Please repeat the lines below exactly. Begin with the line containing "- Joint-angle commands" and go on through the line containing "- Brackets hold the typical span".
- - -
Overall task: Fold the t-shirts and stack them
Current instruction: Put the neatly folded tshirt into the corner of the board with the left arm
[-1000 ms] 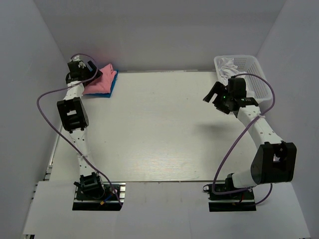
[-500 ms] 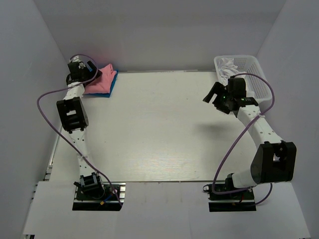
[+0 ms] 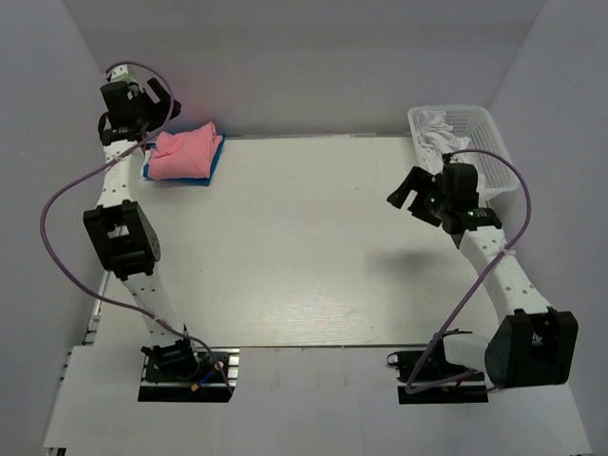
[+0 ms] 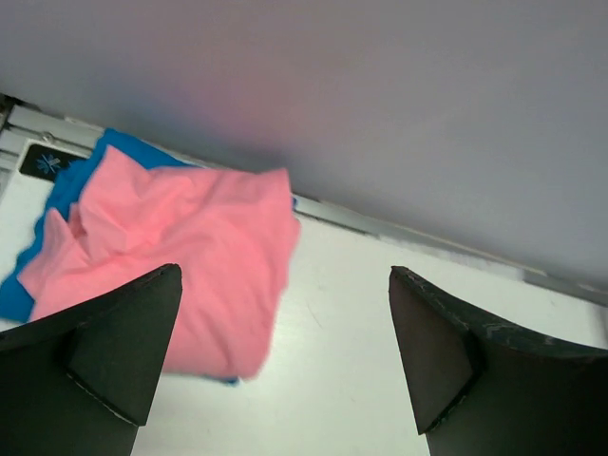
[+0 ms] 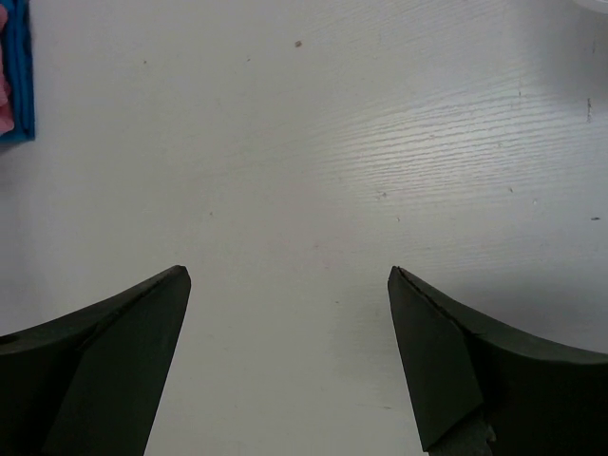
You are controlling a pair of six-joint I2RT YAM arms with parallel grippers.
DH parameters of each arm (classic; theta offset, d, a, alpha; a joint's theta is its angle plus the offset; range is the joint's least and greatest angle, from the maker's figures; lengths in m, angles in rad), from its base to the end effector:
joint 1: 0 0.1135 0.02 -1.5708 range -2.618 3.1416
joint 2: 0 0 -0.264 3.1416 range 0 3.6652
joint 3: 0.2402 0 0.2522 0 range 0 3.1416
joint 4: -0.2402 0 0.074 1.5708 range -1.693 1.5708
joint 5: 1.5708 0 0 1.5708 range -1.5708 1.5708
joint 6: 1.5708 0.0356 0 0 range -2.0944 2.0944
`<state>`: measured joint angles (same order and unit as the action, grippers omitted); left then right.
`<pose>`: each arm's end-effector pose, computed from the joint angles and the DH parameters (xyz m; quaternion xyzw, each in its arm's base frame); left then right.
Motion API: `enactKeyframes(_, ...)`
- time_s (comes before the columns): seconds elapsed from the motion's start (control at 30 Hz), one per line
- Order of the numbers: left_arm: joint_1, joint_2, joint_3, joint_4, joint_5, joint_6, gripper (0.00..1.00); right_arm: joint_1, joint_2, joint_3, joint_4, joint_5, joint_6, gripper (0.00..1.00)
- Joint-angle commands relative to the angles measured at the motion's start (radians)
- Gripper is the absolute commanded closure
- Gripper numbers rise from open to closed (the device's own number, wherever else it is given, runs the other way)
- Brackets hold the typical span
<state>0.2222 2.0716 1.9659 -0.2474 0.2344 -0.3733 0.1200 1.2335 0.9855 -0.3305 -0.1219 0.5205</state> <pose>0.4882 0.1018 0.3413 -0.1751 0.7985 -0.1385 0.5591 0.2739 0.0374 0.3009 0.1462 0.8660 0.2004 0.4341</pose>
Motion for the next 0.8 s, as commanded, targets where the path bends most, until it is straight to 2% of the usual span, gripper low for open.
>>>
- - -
#### RESPONSE:
- Joint-angle commands relative to the angles measured at the motion's start (radians)
- Gripper is the absolute commanded closure
- Gripper numbers rise from open to closed (the device's own number, wherever else it is given, runs the other way)
- Brackets hold the typical span

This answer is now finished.